Our interests lie at the interface of prokaryotic and eukaryotic biology during bacterial infections. In particular, we study human pathogen Mycobacterium tuberculosis, which is remarkably adept at subverting host immune cell function. We use genetics as a primary tool to identify bacterial genes required for pathogenesis, as well as employ a wide variety of complementary approaches to understand how the bacterium interacts with and alters its immune-cell niche, the macrophage.
How the TB bacillus interacts with host cells in order to grow during infection is not well understood.

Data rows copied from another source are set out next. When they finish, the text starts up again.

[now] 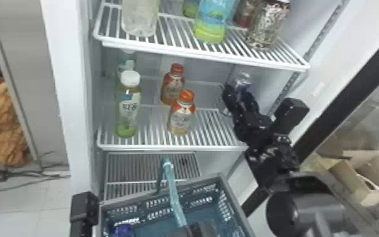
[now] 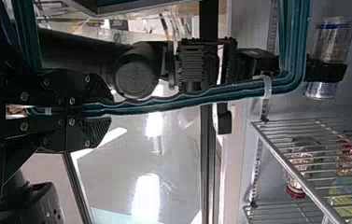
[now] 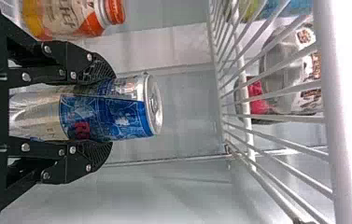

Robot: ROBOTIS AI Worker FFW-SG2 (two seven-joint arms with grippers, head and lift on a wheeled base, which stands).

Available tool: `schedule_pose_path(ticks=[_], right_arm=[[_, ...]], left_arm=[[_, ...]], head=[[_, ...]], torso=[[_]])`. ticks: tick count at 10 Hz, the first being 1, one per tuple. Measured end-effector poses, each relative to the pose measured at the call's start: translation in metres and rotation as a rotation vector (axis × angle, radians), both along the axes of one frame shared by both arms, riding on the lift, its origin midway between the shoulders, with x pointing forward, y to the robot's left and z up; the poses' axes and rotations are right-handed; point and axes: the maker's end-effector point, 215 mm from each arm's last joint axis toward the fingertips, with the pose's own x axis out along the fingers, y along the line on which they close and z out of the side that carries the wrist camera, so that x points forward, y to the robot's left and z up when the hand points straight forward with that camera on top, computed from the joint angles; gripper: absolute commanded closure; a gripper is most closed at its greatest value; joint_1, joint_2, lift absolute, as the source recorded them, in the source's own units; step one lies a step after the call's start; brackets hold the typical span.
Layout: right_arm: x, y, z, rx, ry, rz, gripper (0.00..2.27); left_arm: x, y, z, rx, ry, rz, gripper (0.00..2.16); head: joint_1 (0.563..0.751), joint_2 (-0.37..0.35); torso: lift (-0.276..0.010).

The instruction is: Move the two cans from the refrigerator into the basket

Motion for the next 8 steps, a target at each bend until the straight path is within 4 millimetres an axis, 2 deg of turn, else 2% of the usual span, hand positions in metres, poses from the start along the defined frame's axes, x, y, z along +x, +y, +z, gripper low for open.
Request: schedule_pose_path(ticks=[3, 5, 7, 8], right_arm=[[-0.036, 0.011, 0.004, -0.001, 0.034, 0.037, 0.89], [-0.065, 0.022, 0.015, -0.011, 0.049, 0.064, 0.89], [-0.096, 0.037, 0.021, -0.015, 0.085, 0.103, 0.89], [-0.112, 0.051, 0.026, -0.004, 0.106, 0.139, 0.89]], left_arm=[[0.000, 0.000, 0.000, 0.000, 0.000, 0.000, 1.21], [0.000, 0.000, 0.000, 0.000, 0.000, 0.000, 1.21], [0.000, 0.000, 0.000, 0.000, 0.000, 0.000, 1.21], [0.000, 0.000, 0.000, 0.000, 0.000, 0.000, 1.21]], head=[[0.695, -0.350], [0.695, -0.350], [0.695, -0.350], [0.695, -0.350]], torso=[[-0.266], [-0.266], [-0.266], [-0.266]])
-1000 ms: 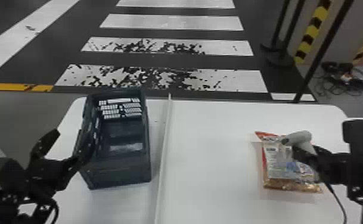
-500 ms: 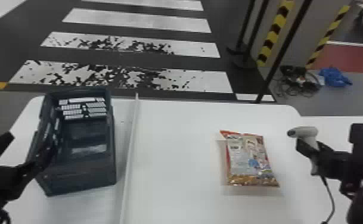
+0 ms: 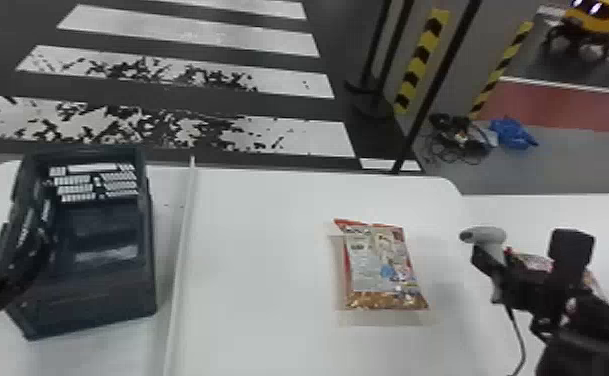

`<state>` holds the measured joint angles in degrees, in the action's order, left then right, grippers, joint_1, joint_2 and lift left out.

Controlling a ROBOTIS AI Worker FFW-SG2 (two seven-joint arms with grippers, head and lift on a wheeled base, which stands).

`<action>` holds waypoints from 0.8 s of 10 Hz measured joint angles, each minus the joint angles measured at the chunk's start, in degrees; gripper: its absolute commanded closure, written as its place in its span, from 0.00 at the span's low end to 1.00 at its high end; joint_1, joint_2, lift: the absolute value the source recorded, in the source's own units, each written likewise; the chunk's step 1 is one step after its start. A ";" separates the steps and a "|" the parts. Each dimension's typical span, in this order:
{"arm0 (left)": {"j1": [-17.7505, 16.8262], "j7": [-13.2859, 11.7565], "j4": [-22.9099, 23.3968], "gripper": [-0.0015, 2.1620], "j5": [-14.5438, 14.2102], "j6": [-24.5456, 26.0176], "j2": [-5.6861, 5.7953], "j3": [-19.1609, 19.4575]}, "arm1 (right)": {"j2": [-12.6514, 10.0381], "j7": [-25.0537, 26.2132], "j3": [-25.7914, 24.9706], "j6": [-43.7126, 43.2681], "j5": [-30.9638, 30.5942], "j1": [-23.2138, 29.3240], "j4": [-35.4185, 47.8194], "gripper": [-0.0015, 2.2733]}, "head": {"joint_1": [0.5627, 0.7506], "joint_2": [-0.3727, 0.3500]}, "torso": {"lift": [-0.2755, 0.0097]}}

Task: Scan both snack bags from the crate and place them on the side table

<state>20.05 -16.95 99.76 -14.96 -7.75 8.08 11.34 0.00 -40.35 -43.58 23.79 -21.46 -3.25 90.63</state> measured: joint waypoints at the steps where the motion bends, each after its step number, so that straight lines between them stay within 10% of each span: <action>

The primary objective of the proposed research is to understand the mechanisms by which this pathogen triggers and manipulates host responses of macrophages. Understanding how macrophages sense M. tuberculosis infection and begin to initiate the cytosolic surveillance pathway specific to virulent M. tuberculosis may help in the development of new TB treatments and diagnostics, as well as diagnostics for a broad range of infectious diseases. Ultimately, by understanding tuberculosis pathogenesis at the molecular level, we hope to aid in the discovery of new therapies to combat and eradicate the pathogen.